Would you write out the lines below exactly, from the one containing "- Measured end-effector" to the very last, but without the pictures?

[Start of section]

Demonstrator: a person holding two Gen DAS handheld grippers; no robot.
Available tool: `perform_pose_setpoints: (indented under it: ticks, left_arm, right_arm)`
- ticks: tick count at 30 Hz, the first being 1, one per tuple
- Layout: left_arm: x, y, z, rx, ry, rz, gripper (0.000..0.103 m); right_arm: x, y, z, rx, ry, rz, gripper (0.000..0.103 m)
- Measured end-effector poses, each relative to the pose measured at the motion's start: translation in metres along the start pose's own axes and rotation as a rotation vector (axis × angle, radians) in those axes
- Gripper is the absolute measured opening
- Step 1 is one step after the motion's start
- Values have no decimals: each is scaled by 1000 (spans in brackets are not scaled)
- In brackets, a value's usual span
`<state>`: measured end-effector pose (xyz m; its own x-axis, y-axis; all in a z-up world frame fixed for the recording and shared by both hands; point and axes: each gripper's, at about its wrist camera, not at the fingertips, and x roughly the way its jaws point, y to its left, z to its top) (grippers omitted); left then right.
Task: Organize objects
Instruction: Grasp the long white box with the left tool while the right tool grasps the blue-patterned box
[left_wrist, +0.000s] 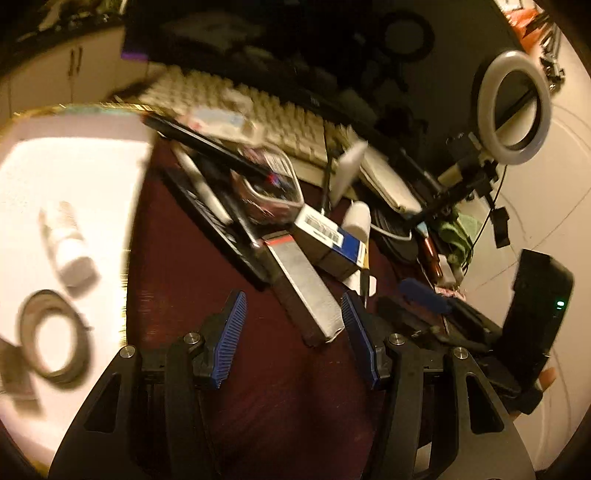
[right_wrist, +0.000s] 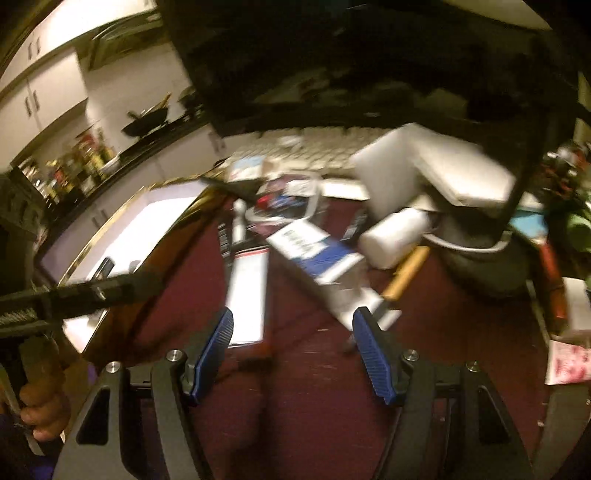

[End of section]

### Answer box
- Measured end-effector poses, each relative to the pose measured at the motion's start: translation in metres along the start pose's own axes and rotation as a rotation vector (axis × angle, radians) in those axes
- Gripper is the absolute measured opening
- Step 1 is one step after the motion's start
- Values have no decimals: each is scaled by 1000 (spans in brackets are not scaled)
- In brackets, a value's usual span
`<state>`: measured end-effector pose (xyz m; its own x-axis, y-axis; all in a z-up world frame fixed for the recording and shared by both hands; point and axes: each gripper's, at about its wrist camera, not at the fingertips, and x roughly the way its jaws point, y to its left, z to its top) (grippers omitted); left then right.
Task: Organize objects
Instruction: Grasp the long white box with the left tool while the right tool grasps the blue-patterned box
[left_wrist, +0.000s] 
[right_wrist, +0.000s] 

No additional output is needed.